Data for this task

--*--

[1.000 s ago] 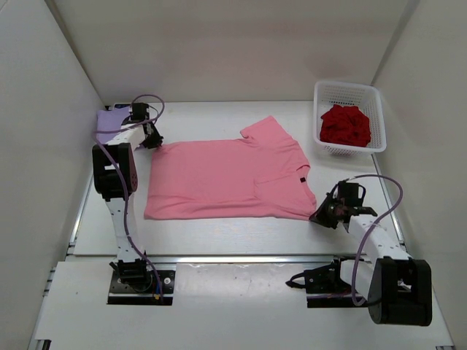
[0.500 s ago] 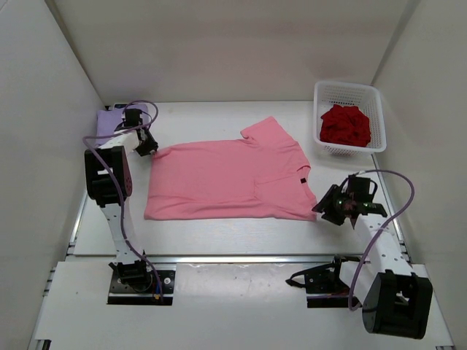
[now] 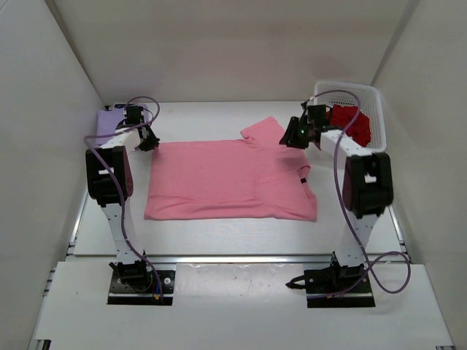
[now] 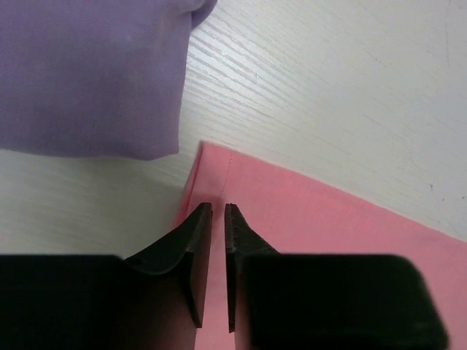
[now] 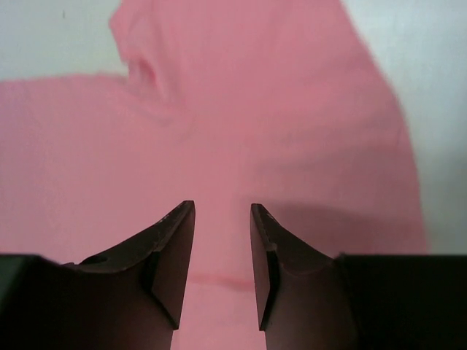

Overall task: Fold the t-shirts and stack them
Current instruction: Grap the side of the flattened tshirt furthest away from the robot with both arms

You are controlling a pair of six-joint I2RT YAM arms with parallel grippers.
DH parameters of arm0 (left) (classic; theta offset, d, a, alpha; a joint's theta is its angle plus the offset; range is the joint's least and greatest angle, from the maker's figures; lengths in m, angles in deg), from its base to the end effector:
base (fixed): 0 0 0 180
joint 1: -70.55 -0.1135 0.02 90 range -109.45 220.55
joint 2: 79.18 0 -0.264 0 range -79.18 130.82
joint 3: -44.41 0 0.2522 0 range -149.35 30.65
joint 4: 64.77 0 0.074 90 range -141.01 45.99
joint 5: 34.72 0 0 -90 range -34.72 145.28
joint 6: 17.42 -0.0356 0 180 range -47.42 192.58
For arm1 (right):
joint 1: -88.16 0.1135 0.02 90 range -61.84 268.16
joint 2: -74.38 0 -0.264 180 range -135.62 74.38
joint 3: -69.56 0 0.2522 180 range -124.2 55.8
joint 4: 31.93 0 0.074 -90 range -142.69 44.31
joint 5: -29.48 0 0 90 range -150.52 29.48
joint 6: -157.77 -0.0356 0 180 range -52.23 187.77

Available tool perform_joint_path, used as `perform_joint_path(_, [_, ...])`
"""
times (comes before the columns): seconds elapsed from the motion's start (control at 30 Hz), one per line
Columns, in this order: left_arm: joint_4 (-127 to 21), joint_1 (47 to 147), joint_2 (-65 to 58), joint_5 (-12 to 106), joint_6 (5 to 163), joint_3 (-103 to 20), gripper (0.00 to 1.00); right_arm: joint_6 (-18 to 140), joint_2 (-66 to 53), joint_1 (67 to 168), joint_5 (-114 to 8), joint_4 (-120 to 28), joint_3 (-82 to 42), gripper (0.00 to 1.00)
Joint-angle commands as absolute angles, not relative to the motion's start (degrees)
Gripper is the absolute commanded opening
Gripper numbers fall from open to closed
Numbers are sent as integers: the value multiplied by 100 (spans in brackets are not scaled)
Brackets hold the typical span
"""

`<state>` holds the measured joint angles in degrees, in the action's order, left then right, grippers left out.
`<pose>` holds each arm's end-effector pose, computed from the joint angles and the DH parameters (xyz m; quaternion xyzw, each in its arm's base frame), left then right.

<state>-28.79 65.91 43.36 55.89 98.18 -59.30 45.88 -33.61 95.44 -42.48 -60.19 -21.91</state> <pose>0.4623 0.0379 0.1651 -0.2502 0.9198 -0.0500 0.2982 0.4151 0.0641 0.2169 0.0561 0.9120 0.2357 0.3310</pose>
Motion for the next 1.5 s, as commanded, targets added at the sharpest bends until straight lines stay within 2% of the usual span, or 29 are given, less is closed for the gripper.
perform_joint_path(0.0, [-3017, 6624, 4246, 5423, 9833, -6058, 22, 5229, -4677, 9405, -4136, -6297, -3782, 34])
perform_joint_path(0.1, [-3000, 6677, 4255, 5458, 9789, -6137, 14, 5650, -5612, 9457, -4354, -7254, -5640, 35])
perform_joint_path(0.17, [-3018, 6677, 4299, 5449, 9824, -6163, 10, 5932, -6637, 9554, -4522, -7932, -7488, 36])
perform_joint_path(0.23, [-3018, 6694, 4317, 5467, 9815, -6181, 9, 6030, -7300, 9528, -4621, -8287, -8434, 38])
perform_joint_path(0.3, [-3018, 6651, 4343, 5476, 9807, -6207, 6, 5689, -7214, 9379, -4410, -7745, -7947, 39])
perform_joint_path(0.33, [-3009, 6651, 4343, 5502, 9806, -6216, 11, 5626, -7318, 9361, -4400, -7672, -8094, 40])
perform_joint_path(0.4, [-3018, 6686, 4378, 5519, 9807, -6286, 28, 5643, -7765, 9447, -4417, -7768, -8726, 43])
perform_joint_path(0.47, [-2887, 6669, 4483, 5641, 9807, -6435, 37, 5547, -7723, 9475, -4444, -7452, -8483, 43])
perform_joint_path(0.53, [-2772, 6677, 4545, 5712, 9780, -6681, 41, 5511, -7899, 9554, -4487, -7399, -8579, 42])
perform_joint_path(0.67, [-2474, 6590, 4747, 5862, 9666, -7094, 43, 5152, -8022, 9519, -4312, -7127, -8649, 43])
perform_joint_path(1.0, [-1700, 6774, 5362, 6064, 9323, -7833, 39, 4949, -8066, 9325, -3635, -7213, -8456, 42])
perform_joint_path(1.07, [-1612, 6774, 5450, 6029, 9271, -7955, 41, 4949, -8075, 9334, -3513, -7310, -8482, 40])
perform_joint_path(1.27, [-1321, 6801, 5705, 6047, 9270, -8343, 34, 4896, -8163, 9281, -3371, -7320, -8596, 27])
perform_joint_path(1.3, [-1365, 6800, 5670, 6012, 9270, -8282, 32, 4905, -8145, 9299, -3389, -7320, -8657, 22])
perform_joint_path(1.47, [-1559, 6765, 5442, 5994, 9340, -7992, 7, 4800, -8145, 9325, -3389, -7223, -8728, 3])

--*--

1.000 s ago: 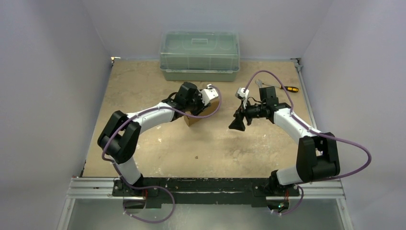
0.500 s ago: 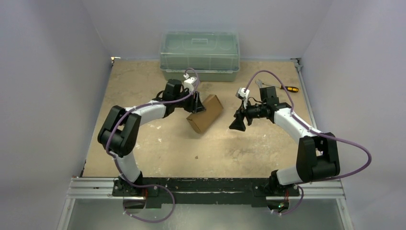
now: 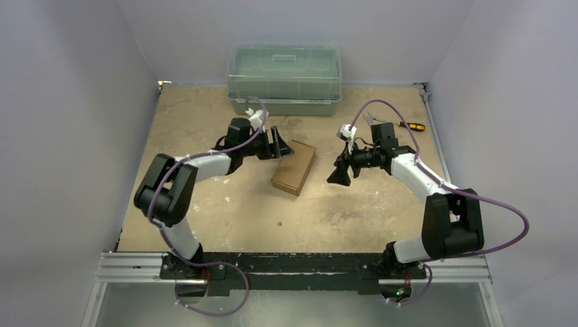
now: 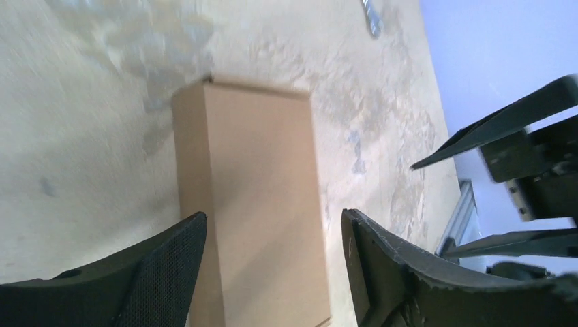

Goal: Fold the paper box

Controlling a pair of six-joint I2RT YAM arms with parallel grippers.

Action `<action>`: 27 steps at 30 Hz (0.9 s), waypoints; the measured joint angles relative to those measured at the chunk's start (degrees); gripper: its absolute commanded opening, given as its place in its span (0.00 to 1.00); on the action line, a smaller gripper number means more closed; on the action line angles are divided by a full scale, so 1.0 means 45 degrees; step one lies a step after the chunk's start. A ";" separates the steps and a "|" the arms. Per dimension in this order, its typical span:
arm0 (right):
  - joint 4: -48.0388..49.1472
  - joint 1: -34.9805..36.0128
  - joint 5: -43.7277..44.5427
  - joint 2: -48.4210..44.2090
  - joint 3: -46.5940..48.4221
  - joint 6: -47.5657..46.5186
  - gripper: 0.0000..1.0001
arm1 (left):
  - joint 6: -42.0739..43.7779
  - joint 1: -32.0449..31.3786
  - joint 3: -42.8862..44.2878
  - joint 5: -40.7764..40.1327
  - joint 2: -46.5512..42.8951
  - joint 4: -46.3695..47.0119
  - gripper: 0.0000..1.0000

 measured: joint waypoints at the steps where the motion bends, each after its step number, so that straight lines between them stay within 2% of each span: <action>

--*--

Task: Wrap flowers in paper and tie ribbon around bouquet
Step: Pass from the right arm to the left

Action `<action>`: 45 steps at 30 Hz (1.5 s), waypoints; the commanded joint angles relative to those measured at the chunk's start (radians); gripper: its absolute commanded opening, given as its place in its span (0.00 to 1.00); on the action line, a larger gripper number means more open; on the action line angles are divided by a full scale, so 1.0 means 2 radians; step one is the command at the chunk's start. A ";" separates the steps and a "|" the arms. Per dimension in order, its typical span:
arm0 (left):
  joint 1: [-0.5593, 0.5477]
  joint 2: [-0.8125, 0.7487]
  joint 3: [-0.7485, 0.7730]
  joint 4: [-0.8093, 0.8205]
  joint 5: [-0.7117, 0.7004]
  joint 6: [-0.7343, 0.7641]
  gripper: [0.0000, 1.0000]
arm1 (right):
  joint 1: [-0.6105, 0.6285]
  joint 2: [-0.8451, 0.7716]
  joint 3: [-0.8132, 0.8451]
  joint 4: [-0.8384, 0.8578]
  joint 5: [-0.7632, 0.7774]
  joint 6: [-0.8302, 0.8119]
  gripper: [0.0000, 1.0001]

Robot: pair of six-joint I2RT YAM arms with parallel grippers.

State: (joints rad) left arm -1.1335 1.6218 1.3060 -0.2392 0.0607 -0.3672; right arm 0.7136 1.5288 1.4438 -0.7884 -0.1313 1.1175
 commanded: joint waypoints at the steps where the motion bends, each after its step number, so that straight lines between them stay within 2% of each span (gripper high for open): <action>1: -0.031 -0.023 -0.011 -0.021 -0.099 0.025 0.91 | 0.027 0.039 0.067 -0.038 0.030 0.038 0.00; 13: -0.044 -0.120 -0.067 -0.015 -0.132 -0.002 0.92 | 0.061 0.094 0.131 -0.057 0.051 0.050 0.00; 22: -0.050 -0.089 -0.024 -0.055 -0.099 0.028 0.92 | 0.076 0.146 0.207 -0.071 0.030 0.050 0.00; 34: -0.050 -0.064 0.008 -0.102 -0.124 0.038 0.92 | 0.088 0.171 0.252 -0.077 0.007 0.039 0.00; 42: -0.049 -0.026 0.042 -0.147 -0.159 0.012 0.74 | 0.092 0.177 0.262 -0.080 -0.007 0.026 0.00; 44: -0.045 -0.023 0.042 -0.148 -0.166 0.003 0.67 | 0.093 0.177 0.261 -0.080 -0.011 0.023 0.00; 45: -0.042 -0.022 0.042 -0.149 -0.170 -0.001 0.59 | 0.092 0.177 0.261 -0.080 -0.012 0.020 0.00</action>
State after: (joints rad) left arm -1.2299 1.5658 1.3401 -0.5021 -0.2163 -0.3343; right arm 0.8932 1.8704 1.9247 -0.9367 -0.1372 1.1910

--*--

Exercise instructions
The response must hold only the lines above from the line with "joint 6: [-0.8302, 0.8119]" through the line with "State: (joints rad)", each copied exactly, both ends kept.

Result of this exercise
  joint 6: [-0.8302, 0.8119]
  gripper: [0.0000, 1.0001]

Robot: pair of six-joint I2RT YAM arms with parallel grippers.

State: (joints rad) left arm -1.1335 1.6218 1.3060 -0.2392 0.0607 -0.3672; right arm 0.7136 1.5288 1.4438 -0.7884 -0.1313 1.1175

No further response is needed.